Assigned task:
Restate all of the data precisely, omitting nothing.

━━━ Data provided ━━━

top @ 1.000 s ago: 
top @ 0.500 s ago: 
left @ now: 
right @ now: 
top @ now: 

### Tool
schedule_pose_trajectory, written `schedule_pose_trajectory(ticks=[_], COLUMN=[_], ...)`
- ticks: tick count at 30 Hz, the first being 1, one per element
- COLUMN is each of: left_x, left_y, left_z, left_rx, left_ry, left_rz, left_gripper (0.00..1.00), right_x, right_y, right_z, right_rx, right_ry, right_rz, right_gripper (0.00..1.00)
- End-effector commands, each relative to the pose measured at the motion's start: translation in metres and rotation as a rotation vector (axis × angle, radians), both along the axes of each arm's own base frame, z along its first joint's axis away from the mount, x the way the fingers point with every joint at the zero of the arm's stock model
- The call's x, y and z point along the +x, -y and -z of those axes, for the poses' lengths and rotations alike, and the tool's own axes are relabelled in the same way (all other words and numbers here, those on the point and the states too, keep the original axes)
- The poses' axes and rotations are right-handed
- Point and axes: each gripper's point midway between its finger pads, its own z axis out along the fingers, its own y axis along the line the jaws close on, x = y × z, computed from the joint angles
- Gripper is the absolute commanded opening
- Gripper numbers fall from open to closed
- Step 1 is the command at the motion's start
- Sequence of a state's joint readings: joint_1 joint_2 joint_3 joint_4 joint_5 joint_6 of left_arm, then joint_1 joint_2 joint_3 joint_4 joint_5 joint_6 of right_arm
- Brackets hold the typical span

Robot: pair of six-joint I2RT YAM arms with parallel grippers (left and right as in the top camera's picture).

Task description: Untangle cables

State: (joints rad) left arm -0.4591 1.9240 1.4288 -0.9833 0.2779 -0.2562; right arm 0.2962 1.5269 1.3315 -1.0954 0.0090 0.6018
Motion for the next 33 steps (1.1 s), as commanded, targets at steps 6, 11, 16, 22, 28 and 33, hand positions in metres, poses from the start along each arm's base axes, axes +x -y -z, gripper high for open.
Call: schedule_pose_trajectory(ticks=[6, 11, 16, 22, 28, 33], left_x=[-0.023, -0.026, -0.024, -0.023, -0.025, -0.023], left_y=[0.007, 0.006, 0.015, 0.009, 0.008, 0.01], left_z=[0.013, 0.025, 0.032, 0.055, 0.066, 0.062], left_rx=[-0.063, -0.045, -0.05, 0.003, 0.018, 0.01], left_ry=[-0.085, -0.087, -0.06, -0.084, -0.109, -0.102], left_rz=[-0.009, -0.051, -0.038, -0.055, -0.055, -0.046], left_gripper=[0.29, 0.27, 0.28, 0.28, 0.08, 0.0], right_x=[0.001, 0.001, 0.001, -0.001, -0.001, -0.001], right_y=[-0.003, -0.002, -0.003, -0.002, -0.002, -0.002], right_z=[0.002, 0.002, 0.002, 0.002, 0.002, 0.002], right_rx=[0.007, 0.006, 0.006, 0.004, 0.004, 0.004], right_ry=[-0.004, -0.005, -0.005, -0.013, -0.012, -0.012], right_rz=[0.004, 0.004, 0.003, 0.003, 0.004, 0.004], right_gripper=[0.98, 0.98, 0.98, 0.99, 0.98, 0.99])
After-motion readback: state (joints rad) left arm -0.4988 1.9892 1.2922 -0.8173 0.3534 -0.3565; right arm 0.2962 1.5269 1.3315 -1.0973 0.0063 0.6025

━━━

The answer:
top @ 1.000 s ago: 
top @ 0.500 s ago: 
left @ now: 
right @ now: 
top @ now: 

### Tool
schedule_pose_trajectory, written `schedule_pose_trajectory(ticks=[_], COLUMN=[_], ...)`
- ticks: tick count at 30 Hz, the first being 1, one per element
- COLUMN is each of: left_x, left_y, left_z, left_rx, left_ry, left_rz, left_gripper (0.00..1.00), right_x, right_y, right_z, right_rx, right_ry, right_rz, right_gripper (0.00..1.00)
- End-effector commands, each relative to the pose measured at the motion's start: translation in metres and rotation as a rotation vector (axis × angle, radians), both along the axes of each arm's own base frame, z along its first joint's axis away from the mount, x the way the fingers point with every joint at the zero of the arm's stock model
- The call's x, y and z point along the +x, -y and -z of those axes, for the poses' lengths and rotations alike, and the tool's own axes are relabelled in the same way (all other words and numbers here, those on the point and the states too, keep the original axes)
- The poses' axes and rotations are right-handed
- Point and axes: each gripper's point midway between its finger pads, its own z axis out along the fingers, its own y axis along the line the jaws close on, x = y × z, computed from the joint angles
- Gripper is the absolute commanded opening
- Gripper numbers fall from open to closed
- Step 1 is the command at the motion's start
- Sequence of a state's joint readings: joint_1 joint_2 joint_3 joint_4 joint_5 joint_6 of left_arm, then joint_1 joint_2 joint_3 joint_4 joint_5 joint_6 of right_arm
- Brackets hold the typical span

Robot: pair of six-joint I2RT YAM arms with parallel grippers (left and right as in the top camera's picture).

Task description: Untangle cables

State: (joints rad) left arm -0.4591 1.9240 1.4288 -0.9833 0.2779 -0.2562; right arm 0.2962 1.5269 1.3315 -1.0954 0.0090 0.6018
Motion for the next 33 steps (1.1 s), as commanded, targets at steps 6, 11, 16, 22, 28 and 33, hand positions in metres, poses from the start along each arm's base axes, axes +x -y -z, gripper high for open.
Call: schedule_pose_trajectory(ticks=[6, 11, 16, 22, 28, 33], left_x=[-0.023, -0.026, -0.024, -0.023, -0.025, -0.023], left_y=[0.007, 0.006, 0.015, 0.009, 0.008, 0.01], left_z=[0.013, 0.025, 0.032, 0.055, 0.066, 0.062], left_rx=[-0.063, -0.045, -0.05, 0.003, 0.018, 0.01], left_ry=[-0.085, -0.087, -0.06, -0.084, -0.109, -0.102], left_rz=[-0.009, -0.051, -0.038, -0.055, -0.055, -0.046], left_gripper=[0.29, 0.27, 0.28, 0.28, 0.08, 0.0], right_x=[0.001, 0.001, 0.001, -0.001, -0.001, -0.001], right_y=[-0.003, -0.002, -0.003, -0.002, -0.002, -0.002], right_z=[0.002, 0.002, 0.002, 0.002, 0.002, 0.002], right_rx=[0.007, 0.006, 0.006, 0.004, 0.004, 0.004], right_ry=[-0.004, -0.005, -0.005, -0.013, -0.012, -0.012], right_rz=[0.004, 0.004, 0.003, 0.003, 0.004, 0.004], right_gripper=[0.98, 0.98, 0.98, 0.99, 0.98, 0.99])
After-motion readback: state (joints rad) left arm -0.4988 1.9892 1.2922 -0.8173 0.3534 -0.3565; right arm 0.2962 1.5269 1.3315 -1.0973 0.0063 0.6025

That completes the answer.